Docker: easy to build your programs

You may have heard of Docker, but if you’ve never used it before, this post will be good for your first step.

Why do people use Docker?

Docker can simplify the download process. For example, if you try to execute Python in your local, you should find a Python package. After you get the package, you click it and install Python which is executable. However, using docker, you just type in docker run -it python.

python

You can use Python right away!

What is Docker?

Docker use containers. In a container, there are programs to run a particular service. It means each service has a container so it is convenient to manage for users and distribute for developers. Each container is independent because of cgroups (manage system resources) and namespaces (isolate every process). You can guess the OS for Docker because they are in Linux. If you type docker version on CLI, there is a sentence: “OS/Arch: linux/amd64” for Docker Engine.

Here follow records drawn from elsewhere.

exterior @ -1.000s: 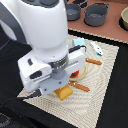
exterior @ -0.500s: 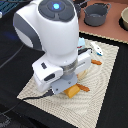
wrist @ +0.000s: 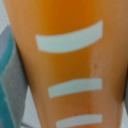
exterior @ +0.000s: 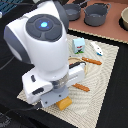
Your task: Interact with the objects in diverse but meaningful ways.
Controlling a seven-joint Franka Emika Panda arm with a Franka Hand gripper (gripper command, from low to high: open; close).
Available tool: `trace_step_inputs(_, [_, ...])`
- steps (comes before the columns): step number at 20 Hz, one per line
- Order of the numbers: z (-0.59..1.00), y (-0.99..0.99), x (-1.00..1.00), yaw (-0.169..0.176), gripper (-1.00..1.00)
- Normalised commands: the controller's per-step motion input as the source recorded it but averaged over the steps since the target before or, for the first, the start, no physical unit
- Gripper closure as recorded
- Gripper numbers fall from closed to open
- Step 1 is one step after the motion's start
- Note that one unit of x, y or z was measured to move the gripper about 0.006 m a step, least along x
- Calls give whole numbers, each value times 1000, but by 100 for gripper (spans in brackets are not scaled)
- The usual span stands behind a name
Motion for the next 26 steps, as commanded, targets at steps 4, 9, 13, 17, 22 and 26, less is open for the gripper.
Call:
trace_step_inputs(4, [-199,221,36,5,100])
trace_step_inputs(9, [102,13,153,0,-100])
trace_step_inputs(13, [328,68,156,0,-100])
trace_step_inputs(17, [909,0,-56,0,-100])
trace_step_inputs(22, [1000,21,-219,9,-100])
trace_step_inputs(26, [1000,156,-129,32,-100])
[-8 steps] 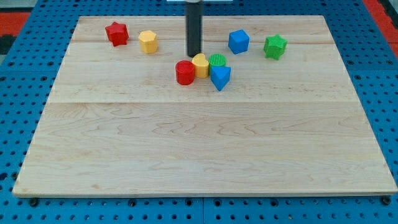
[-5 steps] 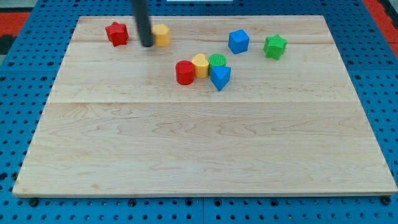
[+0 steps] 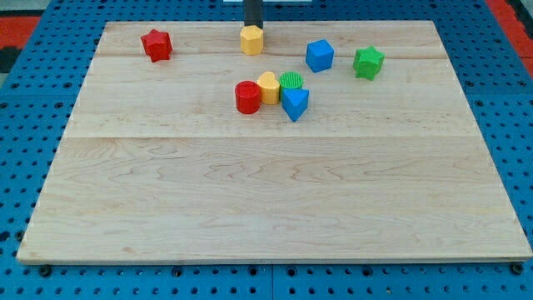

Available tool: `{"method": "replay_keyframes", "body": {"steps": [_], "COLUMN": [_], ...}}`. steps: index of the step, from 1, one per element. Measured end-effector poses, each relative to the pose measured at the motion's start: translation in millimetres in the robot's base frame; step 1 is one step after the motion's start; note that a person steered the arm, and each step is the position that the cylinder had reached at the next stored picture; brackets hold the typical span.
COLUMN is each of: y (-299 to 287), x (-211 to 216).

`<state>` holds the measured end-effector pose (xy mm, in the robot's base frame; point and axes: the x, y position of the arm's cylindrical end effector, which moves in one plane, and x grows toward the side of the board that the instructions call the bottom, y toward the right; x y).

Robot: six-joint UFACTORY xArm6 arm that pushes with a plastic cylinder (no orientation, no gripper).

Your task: Move yellow hexagon towards top center

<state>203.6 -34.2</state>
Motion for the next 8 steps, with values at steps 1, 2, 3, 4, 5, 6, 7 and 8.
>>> {"method": "replay_keyframes", "body": {"steps": [1,2,3,4,5,6,7,8], "y": [-29.1,-59.6,-59.6,-55.1,-36.2,-10.2,8.7,19.3], "x": [-11.8,-10.4,-10.4,5.7,37.9,63.2,63.6,70.4]}}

You may think this architecture is similar to using virtual machines, but it is definitely different. Each virtual machine has own guest OS and Hypervisor is needed to run virtual machines. However, there is no guest OS in Docker containers and they are managed by Docker Engine so you can easily get in touch every container on your host OS. Therefore, using Docker containers are much less overhead compared to using virtual machines. (An image in this website could be helpful for your understanding: VM and Docker.)

Every Docker container are built from a Docker image. You can see the sentence Unable to find image 'python:latest' locally in the above image. It means you do not have a Python Docker image in your local. It is essential to get the image first before executing a service you want. The next sentence latest: Pulling from library/python means downloading an actual Python Docker image from Docker Hub. (Docker Hub is a storage for Docker images.)

process

All the commands you type on CLI is executing through Docker Server (or Docker Daemon). It checks if the image exists in a cache (If there is no image, Docker Server pulls it from Docker Hub.) and makes a container using the image.